**Requirement:**
The pictures in the data below are to be omitted; all else must be duplicated exactly.

**Information provided:**
[Start of section]

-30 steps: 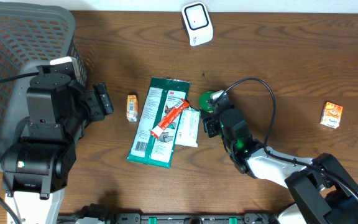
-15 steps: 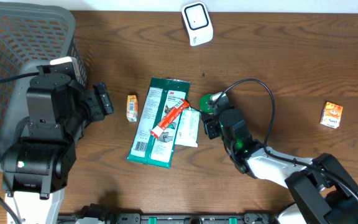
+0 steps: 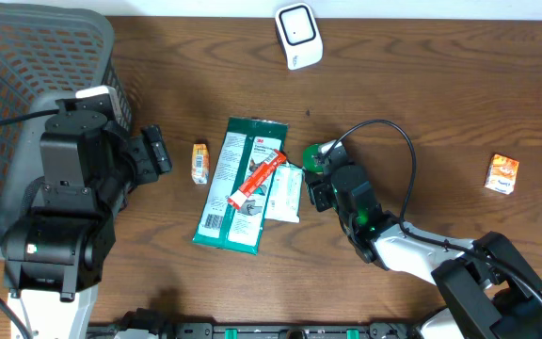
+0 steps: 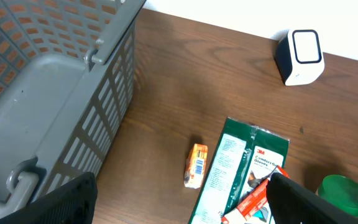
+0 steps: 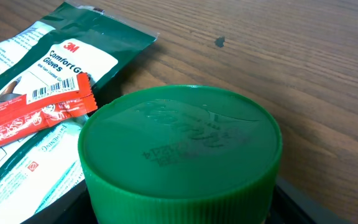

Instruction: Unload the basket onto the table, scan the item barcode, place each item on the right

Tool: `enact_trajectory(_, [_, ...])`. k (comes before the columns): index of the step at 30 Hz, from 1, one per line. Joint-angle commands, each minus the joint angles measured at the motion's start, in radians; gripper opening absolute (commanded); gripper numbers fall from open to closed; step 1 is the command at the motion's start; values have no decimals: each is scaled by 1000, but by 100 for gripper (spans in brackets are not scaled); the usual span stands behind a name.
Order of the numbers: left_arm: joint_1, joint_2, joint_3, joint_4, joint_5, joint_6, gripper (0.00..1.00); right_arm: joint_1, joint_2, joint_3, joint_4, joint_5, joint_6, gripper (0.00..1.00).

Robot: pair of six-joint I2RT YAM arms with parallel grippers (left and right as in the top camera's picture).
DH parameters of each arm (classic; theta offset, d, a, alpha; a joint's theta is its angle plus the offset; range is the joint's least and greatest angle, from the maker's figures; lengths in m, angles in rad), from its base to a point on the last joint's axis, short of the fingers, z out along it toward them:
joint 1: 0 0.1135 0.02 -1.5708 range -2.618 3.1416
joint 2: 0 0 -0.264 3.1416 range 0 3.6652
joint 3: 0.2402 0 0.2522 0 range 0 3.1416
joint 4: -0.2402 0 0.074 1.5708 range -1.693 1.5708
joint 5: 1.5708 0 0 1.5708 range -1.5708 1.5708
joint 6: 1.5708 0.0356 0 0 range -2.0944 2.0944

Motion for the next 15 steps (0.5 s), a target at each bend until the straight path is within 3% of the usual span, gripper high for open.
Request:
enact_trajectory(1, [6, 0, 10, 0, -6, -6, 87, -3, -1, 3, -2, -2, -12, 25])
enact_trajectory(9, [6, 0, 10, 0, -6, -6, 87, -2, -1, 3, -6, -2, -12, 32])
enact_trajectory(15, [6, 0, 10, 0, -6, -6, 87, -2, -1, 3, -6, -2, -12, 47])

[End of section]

**Answer to this exercise:**
-30 steps: 
-15 steps: 
+0 steps: 
+0 steps: 
+0 steps: 

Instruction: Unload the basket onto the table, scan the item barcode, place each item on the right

Tool: `enact_trajectory(_, [_, ...])`. k (comes before the columns): index of the step at 30 Hz, from 1, one per line. Joint-angle commands, each minus the joint angles measured at the motion's start, in radians; gripper opening absolute (commanded); gripper numbers fall from open to closed; step 1 is the command at the motion's start; values have no decimals: each is scaled by 1000, but by 100 for gripper (spans in brackets are not scaled); the usual span stands behind a name.
Order of the numbers: left_arm: joint_1, joint_2, joint_3, joint_4, joint_5, joint_6, gripper (0.00..1.00); right_arm: joint_1, joint_2, joint_3, joint_4, joint_5, joint_6, gripper (0.00..1.00).

Robot: pair of six-joint I2RT YAM arms with parallel grippers (left and right as in the top camera's picture).
DH parameters of each arm (classic; theta offset, d, a, alpha; a joint's theta is its angle plus the offset; range is the joint's least and greatest angle, from the maker's figures; lengths in m, angles in rad), from its base to a point on the last joint's axis, short of the fingers, z out along it toward them:
joint 1: 0 0.1135 0.02 -1.5708 range -2.618 3.1416
joint 2: 0 0 -0.264 3.1416 range 0 3.6652
joint 3: 0.2402 0 0.2522 0 range 0 3.1416
joint 4: -0.2402 0 0.074 1.5708 range -1.693 1.5708
joint 5: 1.5708 0 0 1.5708 range -1.5708 1.5708
joint 6: 1.5708 0.0356 0 0 range -2.0944 2.0944

Motion for the next 15 steps (0.5 s), a target at each bend until the straight path is within 3% of the usual span, gripper high for open.
Request:
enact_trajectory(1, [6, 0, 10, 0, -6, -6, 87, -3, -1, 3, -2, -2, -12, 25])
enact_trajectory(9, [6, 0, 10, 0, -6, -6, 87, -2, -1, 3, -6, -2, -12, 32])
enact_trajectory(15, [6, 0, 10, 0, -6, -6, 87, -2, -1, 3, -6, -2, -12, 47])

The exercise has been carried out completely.